Patient-reported functional improvements

In the phase 3 ENLIVEN trial, pexidartinib treatment resulted in improvements in patient-reported outcomes, with significant improvements in Patient-Reported Outcomes Measurement Information System − Physical Function (PROMIS) score (improvement from baseline of 4.1 points with pexidartinib versus a reduction of 0.9 with placebo, p = 0.0019) and worst stiffness (improvement from baseline [reduction] of 2.5 points with pexidartinib versus 0.3 with placebo, p < 0.0001; Table 1) [38]. Improvements were also identified in Pain-30 response (≥ 30% decrease in mean Brief Pain Inventory [BPI] NRS score) with pexidartinib (31% improvement from baseline) versus placebo (15% improvement from baseline; p = 0.032). A subsequent exploratory analysis of the ENLIVEN trial found that pexidartinib provided modest improvements in pain versus placebo (26% vs 10% of patients achieved ≥ 50% improvements in worst pain NRS [p = 0.02]; 31% vs 14% met the threshold for minimal clinically important difference [MCID; p = 0.02]), with a mean change from baseline of − 2.5 versus − 0.3 points at Week 25 (part one, p < 0.001; Table 1) [63, 64]. Improvement in pain score was sustained to Week 50, and was significantly associated with reductions in tumor size and volume (both p < 0.001) [63].

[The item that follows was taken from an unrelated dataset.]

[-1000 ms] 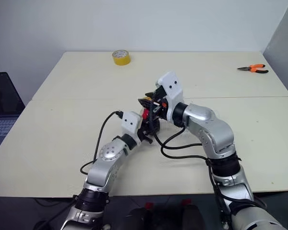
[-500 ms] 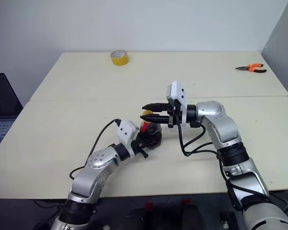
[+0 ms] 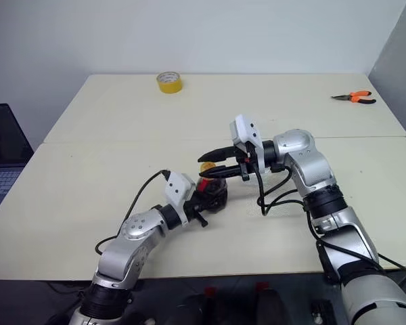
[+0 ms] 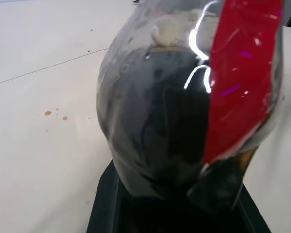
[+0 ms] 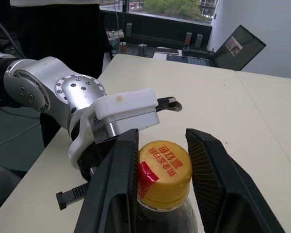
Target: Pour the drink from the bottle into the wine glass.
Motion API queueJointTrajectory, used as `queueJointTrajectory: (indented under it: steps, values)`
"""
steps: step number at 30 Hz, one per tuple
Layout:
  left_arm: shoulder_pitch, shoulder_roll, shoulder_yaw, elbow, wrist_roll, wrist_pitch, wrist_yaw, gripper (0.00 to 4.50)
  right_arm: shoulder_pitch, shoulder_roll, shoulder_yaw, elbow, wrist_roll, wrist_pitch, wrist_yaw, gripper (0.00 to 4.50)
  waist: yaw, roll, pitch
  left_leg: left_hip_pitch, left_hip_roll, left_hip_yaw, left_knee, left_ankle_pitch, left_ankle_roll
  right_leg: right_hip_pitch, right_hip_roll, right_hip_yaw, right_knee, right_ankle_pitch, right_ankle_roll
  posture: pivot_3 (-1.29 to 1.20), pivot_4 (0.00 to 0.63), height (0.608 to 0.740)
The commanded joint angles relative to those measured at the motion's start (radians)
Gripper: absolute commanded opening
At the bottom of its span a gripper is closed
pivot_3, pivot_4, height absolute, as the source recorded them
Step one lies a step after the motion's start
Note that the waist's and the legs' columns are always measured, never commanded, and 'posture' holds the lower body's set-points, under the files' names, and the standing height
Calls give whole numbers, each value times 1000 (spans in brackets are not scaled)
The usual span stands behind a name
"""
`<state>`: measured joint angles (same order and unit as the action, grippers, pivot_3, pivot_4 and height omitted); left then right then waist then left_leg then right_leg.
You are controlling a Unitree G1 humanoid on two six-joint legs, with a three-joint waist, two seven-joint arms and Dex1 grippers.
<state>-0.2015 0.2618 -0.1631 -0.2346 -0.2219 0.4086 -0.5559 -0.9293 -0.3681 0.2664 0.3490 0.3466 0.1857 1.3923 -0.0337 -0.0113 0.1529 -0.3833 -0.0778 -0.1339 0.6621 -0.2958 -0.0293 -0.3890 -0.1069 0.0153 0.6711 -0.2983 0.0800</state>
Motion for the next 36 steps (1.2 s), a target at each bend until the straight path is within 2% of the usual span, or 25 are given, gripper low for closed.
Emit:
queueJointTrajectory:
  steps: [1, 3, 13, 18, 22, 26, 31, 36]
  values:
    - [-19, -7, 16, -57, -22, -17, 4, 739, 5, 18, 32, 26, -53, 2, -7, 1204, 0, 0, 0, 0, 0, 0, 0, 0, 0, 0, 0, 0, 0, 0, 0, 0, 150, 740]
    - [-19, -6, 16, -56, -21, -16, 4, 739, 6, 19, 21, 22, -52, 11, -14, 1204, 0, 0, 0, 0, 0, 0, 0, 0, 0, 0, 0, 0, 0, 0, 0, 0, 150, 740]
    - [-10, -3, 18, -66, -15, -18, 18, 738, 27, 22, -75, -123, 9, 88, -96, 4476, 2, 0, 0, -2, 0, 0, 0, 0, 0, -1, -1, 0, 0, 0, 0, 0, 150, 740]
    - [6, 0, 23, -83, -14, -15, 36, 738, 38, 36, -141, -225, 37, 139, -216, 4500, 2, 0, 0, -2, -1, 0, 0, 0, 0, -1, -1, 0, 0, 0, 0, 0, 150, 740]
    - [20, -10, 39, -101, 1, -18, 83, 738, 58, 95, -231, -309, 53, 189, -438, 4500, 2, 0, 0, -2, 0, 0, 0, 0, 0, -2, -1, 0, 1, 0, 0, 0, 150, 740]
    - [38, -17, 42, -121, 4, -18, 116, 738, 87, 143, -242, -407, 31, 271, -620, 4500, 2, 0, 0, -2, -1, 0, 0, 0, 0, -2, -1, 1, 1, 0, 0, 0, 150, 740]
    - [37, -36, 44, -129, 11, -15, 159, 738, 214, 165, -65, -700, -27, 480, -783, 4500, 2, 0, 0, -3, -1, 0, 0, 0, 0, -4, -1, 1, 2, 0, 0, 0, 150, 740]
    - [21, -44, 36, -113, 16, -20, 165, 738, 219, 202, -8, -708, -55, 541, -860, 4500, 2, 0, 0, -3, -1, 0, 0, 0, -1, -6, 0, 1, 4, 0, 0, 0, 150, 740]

Building upon these findings, improvements in patient-reported outcomes with pexidartinib have also been reported in real-world settings. Two recent web-based surveys were administered to adult patients in the Turalio® REMS program: an initial study in 2021 (first survey) and a follow-up in 2022 (second survey) [41, 65, 66]. Based on the first cross-sectional survey, the majority of patients reported improvements in TGCT symptoms (78.3%) and physical function (77.2%, including worst stiffness NRS [p < 0.05] and worst pain NRS [p < 0.05]; Table 1) compared with before pexidartinib initiation [65]. In the second survey, these patients continued to report improvements in patient-reported physical function, stiffness, and pain [67]. Among 31 patients receiving pexidartinib, the majority (59.0%) reported that their symptoms were “much improved” or “very much improved” with pexidartinib treatment, with improvements in stiffness and worst pain NRS scores of ≥ 3 points [67]. At 1-year follow up since first dose, there were no significant changes in physical function and pain and stiffness scores, suggesting pexidartinib treatment may offer patients stable, sustained improvements in physical function [67].

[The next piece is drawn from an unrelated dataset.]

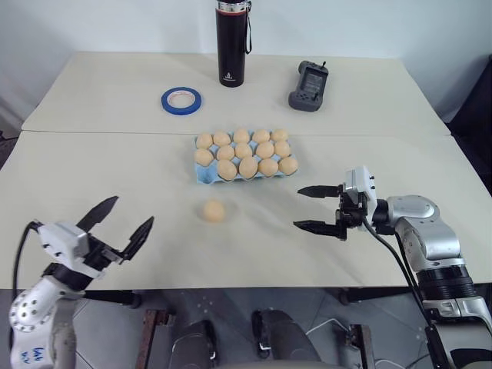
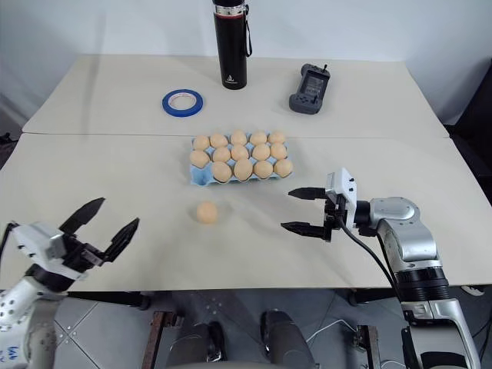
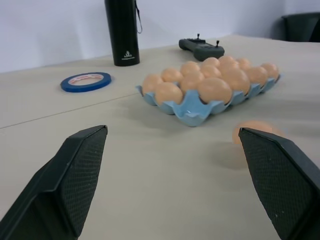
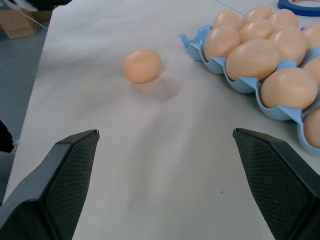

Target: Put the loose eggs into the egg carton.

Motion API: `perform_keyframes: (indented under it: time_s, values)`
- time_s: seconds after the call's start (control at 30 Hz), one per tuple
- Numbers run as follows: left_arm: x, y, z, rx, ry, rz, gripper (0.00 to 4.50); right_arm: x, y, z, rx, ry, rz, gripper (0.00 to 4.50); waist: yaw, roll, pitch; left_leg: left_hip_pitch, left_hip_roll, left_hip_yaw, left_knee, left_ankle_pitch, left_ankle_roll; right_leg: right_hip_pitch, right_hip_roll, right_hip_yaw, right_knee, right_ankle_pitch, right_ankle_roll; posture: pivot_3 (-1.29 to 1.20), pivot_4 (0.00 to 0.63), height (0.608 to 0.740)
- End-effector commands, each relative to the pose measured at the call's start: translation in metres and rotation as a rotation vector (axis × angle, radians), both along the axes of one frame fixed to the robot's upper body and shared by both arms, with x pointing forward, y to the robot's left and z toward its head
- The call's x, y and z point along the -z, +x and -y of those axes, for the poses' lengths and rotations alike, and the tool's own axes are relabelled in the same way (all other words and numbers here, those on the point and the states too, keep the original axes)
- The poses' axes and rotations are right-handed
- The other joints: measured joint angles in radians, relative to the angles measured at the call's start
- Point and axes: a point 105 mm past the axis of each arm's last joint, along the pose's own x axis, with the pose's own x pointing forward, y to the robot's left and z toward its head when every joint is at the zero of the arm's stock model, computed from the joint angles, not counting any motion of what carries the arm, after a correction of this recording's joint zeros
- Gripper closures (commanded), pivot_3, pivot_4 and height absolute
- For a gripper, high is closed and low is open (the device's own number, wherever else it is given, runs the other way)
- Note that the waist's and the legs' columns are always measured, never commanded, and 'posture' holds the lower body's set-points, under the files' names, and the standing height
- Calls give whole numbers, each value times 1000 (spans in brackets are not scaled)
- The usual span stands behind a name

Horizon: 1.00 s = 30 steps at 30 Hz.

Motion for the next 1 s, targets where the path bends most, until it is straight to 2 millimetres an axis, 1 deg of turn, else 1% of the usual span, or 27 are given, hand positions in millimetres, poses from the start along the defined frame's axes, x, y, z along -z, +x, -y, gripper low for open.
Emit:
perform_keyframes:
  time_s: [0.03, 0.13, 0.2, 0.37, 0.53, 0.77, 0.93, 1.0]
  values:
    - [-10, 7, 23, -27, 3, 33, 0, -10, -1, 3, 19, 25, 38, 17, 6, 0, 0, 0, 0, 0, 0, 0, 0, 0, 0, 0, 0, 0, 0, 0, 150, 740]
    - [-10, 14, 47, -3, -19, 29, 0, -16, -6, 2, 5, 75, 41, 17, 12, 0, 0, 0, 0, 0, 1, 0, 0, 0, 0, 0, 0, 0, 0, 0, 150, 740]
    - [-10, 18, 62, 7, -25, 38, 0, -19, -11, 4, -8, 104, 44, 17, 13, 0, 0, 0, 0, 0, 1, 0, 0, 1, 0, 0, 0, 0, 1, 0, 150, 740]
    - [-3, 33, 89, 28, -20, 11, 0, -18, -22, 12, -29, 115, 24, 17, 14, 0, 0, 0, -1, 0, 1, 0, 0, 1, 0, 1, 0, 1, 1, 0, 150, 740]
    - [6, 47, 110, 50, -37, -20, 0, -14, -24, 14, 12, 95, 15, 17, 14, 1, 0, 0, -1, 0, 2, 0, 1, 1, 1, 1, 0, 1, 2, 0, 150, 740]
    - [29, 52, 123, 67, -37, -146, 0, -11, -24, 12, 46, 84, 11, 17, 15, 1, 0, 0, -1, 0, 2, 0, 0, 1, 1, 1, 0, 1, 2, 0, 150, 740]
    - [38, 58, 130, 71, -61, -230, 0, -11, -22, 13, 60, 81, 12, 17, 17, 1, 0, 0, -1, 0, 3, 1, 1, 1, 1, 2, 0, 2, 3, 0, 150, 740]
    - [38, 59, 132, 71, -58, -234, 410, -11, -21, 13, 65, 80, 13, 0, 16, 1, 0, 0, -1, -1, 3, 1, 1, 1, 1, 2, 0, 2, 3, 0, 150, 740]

Comparable longitudinal results have also been observed among patients in the REMS program who had newly initiated pexidartinib treatment between April 2022 and October 2023: 72.2% (8/11) patients who newly initiated pexidartinib treatment expressed moderately high satisfaction with treatment, with 87.5% (7/8) reporting that their symptoms were “much improved” or “very much improved” since treatment initiation (Table 1) [66]. The majority of patients also reported reductions in stiffness and pain.

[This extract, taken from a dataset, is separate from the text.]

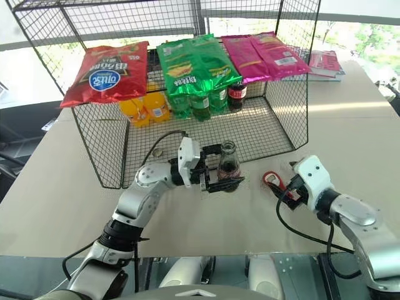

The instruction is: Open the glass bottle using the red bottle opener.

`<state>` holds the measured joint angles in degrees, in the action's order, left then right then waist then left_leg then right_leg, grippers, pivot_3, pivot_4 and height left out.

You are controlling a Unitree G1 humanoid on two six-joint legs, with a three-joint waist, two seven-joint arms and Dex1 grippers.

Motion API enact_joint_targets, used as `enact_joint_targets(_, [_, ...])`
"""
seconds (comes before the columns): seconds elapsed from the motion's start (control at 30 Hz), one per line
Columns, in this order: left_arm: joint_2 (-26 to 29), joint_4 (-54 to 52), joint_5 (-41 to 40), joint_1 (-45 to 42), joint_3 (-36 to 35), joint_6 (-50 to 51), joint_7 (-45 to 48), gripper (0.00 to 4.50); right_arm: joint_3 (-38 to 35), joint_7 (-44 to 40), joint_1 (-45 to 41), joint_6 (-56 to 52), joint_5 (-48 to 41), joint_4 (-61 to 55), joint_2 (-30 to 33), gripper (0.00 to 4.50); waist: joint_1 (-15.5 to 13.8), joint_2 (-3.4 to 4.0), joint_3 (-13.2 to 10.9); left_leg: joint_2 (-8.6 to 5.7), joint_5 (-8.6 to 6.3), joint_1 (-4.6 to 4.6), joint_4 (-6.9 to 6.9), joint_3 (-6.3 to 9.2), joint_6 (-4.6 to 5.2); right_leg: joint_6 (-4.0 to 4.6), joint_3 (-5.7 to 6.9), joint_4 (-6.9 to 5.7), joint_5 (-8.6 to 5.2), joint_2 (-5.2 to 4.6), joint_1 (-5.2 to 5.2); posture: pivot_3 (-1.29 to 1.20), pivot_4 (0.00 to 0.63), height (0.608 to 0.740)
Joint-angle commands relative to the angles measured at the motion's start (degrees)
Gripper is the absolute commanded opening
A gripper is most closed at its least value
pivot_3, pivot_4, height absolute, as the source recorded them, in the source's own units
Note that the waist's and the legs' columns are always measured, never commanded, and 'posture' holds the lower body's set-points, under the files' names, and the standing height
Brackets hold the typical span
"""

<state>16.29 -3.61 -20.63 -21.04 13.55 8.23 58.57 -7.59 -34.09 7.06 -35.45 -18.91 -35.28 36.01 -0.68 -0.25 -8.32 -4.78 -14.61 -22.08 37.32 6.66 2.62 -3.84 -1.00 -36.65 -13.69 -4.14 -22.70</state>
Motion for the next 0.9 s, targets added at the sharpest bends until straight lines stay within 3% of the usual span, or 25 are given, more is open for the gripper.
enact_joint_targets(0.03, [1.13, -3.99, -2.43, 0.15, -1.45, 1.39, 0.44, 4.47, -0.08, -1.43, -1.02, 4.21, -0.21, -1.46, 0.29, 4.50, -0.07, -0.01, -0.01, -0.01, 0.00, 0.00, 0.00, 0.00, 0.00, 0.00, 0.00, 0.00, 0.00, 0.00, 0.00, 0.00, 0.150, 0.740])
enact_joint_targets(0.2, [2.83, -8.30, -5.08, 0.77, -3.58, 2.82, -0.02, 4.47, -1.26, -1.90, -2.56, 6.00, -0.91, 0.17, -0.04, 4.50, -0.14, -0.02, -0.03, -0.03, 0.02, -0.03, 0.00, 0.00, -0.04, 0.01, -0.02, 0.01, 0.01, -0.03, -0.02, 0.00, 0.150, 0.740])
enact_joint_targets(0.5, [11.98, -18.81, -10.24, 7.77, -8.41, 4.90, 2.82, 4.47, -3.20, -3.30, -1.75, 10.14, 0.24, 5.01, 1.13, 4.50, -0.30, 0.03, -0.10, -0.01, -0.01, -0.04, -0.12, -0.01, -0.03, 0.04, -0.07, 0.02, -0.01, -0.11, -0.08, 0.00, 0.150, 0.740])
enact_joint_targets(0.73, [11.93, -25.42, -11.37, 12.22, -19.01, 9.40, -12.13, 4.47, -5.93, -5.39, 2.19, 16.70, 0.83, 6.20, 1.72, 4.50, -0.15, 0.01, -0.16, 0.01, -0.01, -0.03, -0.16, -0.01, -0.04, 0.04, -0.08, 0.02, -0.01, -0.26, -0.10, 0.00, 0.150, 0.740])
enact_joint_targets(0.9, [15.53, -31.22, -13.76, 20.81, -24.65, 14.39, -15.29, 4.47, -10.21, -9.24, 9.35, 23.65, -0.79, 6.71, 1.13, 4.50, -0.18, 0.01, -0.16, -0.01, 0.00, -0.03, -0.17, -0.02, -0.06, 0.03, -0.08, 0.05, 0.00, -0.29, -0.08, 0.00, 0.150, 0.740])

Long-term safety of pexidartinib and management of hepatotoxicity

As a benign tumor that affects a young patient population, long-term medication is needed to achieve sustained symptom control and functional improvement for TGCT [1]. Therefore, establishing the long-term safety profile of treatment for TGCT is of critical importance. Following the phase 3 ENLIVEN trial, subsequent analyses have further assessed the long-term safety profile of pexidartinib in patients with TGCT [48, 62, 68]. An analysis of long-term treatment that included patients enrolled in ENLIVEN completing an additional 26 months of pexidartinib treatment found a generally well-tolerated safety profile, with most AEs mild or moderate in severity (grades 1 or 2), and no new cases of mixed/cholestatic hepatotoxicity observed [62]. While hepatic TEAEs were reported in 95% (133/140) of patients across pooled clinical studies [68], 91% (128/140) were reversible, low-grade, dose-dependent AST/ALT elevations and 4% (5/140) had serious mixed/cholestatic injury, suggesting that long-term pexidartinib use has a predictable effect on hepatic aminotransferases, but an unpredictable risk of serious cholestatic/mixed liver injury [68]. The onset of serious hepatic events occurred only within the first 2 months of treatment, and all five patients recovered within 7 months of pexidartinib discontinuation [68]. Overall, the safety profile did not indicate long‐term hepatotoxicity or any new safety concerns.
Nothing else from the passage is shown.